Second, managers are advised to seek to control quality against the specification. Quality control in social work is mostly done through having the correct policies and procedures in place which must flow directly from the specification. Some pitfalls of using these as performance targets are identified in the guide.
Third, managers are advised to test quality. Supervision is useful as a means of testing quality of professional practice but it is limited because it is used for many other purposes. Audits are also useful as a means of testing quality but may be limited in that they are a managerial, top-down process. Case reviews can overcome these limitations. They are case discussions between professionals. The guide advises managers to design and co-ordinate a system of testing the quality of practice through regular meetings of social workers where they professionally review cases.
Fourth, managers are advised to recognise that the responsibility for continuously improving quality rests with the professional social work body and requires maximum worker involvement. There should be a professional governance system similar to shared governance and practice councils, with the remit of case practice, education and research.

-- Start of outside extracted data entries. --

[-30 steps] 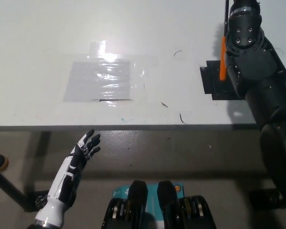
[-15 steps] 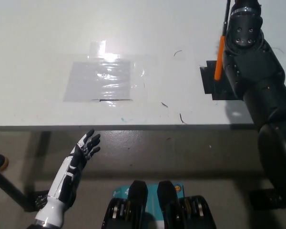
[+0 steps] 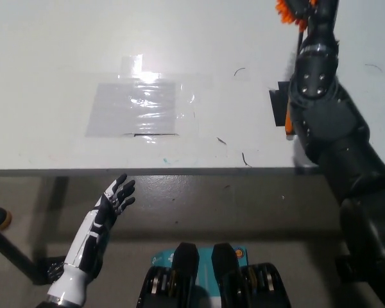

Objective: The robot uses it right hand to pick up an extended orange duster kept in the middle of the desk and presses its handle against the desk to collapse it

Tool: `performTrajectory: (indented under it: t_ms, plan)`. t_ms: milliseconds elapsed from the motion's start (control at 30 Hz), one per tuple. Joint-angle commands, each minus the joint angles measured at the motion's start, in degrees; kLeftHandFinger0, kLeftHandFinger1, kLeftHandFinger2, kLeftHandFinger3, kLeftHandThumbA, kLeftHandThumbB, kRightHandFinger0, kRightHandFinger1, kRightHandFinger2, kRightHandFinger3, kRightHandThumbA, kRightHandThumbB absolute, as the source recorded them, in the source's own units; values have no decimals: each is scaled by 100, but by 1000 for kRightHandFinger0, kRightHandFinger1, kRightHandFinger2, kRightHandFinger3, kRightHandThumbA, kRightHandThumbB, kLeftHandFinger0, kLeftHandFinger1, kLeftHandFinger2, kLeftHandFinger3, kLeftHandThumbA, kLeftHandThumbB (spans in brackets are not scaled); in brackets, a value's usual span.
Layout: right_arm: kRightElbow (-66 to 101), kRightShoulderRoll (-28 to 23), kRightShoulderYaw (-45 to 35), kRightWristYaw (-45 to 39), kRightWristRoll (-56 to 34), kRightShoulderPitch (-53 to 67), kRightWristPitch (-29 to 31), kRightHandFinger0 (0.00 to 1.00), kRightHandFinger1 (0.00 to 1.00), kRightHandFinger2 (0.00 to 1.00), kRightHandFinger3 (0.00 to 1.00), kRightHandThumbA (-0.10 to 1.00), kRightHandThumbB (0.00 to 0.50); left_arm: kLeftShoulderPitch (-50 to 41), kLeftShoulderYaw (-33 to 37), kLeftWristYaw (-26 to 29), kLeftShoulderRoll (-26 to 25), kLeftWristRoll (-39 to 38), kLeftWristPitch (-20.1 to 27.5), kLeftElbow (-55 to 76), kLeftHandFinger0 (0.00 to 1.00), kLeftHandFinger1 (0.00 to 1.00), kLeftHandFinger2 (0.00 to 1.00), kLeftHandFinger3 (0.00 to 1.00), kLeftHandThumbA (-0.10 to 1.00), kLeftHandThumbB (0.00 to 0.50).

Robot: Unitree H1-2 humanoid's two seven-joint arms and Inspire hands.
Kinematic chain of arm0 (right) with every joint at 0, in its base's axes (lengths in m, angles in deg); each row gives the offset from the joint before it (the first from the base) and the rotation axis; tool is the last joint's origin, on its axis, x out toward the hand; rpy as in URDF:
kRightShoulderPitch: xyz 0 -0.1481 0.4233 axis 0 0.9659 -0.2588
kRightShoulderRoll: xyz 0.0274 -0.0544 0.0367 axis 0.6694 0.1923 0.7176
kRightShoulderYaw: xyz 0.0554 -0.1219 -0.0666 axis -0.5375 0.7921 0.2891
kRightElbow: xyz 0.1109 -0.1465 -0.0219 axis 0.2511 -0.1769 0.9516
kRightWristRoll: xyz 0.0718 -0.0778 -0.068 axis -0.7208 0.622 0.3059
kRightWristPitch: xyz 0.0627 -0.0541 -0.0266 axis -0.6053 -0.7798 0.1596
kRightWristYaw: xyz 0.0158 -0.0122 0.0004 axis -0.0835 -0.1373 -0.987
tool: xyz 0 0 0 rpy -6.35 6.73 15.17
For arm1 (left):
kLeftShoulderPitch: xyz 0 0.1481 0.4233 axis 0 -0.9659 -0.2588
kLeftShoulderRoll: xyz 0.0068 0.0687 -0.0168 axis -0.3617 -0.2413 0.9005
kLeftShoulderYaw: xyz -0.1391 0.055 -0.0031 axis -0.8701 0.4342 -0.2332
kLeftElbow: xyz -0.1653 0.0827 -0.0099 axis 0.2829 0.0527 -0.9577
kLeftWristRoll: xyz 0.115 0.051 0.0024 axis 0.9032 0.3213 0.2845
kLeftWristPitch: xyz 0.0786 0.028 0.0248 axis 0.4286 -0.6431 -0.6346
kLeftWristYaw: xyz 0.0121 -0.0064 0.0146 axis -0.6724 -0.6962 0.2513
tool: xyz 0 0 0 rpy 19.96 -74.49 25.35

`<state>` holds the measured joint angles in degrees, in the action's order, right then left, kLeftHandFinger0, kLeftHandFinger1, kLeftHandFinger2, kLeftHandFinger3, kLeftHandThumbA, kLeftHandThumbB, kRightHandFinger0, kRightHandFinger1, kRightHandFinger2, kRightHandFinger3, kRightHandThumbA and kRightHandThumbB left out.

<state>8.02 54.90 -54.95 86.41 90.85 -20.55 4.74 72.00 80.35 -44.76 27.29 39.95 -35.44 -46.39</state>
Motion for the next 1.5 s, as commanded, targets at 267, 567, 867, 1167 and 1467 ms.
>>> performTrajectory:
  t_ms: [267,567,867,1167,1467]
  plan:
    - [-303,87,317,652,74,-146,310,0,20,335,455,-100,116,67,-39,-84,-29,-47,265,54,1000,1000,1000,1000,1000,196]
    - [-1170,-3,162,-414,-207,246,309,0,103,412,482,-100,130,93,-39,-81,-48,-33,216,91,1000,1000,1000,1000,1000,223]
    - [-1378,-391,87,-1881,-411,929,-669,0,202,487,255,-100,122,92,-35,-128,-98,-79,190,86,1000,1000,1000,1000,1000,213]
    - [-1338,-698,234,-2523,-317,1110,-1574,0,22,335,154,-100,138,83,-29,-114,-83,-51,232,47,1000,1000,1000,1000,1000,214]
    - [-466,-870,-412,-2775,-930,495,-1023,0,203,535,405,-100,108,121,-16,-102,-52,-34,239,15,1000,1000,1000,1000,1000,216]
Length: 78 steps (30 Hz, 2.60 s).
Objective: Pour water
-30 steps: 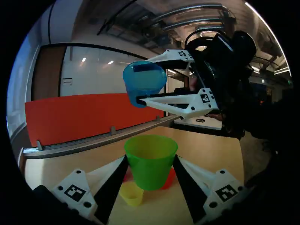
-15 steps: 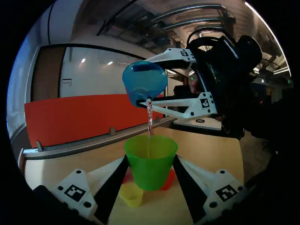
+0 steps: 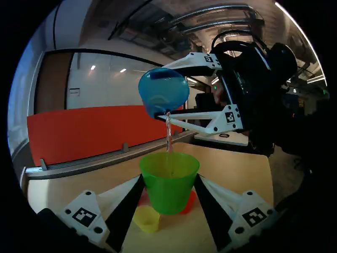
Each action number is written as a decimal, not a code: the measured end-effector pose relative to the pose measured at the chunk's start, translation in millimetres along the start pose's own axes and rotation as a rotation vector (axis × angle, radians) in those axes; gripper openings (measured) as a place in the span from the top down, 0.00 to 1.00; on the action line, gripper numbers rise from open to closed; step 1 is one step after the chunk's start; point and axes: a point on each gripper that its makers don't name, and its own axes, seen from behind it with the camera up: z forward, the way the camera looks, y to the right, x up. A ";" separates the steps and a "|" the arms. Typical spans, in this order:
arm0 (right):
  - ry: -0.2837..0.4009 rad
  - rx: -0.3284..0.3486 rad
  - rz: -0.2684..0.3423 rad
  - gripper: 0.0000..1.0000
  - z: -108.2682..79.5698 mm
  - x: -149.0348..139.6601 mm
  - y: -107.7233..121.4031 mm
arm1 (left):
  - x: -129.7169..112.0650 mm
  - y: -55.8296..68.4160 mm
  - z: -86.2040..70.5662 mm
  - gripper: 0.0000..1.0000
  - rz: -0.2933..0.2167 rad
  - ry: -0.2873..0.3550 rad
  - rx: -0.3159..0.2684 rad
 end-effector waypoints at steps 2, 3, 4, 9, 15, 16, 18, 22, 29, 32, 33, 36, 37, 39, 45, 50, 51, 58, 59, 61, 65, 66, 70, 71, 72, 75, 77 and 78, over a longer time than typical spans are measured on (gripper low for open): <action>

Managers must also recognise that improving quality is contingent on the customer voice being heard. There must be an ongoing dialogue between social workers as the professional body and clients and carers. A process should be designed which facilitates this and which, pivotally, accesses client and carer experiences of their rights being met or not.
Angela Jenkinson is an honorary research fellow at Kingston University, and was previously head of quality assurance for adult social care at London’s tri-borough partnership and at Hammersmith and Fulham council. John Chamberlain is a visiting fellow at Kingston University and was previously assistant director for adult social care at Hammersmith and Fulham council.